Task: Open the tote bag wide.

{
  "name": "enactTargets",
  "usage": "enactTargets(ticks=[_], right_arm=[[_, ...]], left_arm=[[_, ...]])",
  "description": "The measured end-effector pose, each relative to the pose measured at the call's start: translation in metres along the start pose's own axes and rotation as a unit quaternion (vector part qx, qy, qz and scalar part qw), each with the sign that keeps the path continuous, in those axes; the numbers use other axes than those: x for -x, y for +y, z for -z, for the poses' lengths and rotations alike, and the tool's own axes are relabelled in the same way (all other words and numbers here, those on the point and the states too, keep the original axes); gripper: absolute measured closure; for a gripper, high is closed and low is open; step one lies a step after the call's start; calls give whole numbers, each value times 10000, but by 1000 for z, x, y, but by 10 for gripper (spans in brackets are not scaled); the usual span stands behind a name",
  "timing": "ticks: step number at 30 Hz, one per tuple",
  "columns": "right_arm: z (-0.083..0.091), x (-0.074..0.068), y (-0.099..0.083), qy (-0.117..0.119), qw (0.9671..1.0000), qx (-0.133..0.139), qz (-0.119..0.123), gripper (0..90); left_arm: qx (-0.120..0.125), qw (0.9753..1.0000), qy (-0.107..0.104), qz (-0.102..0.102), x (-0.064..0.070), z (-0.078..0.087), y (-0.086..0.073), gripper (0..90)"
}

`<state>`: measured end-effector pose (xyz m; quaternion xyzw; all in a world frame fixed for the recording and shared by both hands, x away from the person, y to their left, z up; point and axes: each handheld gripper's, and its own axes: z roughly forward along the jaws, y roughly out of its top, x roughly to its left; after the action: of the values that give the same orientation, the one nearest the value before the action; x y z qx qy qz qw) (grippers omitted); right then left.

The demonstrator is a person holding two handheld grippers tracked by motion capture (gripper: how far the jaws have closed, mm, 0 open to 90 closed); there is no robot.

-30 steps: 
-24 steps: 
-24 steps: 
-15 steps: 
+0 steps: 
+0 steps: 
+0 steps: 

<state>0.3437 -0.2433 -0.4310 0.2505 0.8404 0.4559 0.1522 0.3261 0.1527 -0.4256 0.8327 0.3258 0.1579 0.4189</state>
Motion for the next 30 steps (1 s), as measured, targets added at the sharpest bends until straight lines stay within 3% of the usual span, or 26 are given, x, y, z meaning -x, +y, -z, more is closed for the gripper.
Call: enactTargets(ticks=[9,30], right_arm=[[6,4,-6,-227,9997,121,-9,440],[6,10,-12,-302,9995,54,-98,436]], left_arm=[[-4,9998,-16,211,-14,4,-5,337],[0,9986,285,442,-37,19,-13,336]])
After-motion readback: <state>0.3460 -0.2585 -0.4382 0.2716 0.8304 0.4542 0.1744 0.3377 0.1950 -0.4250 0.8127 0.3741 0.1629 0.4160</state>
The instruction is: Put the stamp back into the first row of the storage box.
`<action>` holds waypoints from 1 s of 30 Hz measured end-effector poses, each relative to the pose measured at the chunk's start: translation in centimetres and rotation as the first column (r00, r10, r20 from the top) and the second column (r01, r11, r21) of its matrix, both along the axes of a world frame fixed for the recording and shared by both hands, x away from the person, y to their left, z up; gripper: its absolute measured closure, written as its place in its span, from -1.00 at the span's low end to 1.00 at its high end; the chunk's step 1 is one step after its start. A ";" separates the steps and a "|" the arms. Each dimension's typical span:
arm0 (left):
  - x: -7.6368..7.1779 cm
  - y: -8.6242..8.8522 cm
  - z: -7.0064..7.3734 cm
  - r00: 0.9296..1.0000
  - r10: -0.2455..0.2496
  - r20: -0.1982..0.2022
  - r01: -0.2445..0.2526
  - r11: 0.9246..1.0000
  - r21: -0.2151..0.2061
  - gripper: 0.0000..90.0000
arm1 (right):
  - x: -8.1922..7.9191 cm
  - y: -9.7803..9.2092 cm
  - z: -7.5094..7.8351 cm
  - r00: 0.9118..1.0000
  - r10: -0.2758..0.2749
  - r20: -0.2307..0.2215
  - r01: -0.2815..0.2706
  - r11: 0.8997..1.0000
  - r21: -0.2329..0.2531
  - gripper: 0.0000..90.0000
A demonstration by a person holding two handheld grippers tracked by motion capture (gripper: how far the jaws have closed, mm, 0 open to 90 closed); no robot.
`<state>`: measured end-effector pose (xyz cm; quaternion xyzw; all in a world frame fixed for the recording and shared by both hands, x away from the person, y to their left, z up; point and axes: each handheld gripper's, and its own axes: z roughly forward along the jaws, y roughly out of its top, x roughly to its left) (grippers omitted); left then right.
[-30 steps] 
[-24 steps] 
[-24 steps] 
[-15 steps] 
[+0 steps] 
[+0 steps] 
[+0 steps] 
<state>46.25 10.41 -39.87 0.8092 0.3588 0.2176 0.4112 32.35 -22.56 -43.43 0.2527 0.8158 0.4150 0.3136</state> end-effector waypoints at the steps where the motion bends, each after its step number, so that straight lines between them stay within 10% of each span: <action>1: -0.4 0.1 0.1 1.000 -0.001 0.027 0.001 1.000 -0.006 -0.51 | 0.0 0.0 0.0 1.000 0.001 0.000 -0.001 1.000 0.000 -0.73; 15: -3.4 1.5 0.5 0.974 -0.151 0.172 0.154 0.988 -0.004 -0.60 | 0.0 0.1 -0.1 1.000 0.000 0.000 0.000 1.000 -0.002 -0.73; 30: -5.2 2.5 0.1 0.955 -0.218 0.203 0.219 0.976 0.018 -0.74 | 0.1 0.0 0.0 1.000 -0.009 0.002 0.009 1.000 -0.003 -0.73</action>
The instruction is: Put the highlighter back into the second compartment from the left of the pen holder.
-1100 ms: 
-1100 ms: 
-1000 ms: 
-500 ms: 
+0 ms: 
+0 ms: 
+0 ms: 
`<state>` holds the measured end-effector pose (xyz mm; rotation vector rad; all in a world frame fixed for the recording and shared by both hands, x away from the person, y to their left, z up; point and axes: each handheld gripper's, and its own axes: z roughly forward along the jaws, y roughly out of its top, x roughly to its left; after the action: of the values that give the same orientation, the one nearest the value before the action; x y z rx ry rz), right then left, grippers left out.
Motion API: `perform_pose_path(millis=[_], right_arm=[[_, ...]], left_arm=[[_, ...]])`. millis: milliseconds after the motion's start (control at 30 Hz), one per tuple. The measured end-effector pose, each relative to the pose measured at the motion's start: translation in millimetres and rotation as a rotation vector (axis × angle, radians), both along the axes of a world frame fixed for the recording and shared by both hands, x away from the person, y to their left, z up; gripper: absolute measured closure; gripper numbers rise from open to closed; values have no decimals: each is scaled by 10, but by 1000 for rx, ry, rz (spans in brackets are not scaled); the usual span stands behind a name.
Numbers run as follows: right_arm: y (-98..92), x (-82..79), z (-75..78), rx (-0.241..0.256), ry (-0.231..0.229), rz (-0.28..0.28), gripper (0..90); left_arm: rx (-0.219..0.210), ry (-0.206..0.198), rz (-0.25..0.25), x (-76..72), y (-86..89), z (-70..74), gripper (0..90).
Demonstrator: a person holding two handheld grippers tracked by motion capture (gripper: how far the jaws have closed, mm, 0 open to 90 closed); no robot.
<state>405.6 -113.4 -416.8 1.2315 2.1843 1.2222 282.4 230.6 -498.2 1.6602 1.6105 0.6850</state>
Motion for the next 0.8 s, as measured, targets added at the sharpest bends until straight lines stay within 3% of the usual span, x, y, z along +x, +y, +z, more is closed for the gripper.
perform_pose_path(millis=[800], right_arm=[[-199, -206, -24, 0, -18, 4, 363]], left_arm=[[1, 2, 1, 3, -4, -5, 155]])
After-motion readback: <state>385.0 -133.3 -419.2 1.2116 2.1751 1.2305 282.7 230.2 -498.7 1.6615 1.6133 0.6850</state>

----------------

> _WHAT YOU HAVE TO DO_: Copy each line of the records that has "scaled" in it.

> _RESULT OF THIS TASK_:
  "description": "The measured end-effector pose, each relative to the pose measured at the call's start: translation in metres along the start pose's own axes and rotation as a unit quaternion (vector part qx, qy, qz and scalar part qw), each with the sign that keeps the path continuous, in those axes; the numbers use other axes than those: x for -x, y for +y, z for -z, for the poses' lengths and rotations alike, and the tool's own axes are relabelled in the same way (all other words and numbers here, those on the point and the states too, keep the original axes); gripper: absolute measured closure; for a gripper, high is closed and low is open; step one lies a step after the call's start; calls give whole numbers, each value times 10000, but by 1000 for z, x, y, but by 10 for gripper (spans in brackets are not scaled); the usual span stands behind a name",
Motion API: `perform_pose_path(millis=[_], right_arm=[[_, ...]], left_arm=[[_, ...]])`. millis: milliseconds after the motion's start (control at 30 Hz), one per tuple. The measured end-effector pose, each relative to the pose measured at the motion's start: translation in millimetres and rotation as a rotation vector (axis × angle, radians), both along the axes of a world frame fixed for the recording and shared by both hands, x away from the person, y to their left, z up; gripper: absolute measured closure; gripper numbers rise from open to closed; values have no decimals: each is scaled by 10, but by 1000 for rx, ry, rz (spans in brackets are not scaled); the usual span stands behind a name.

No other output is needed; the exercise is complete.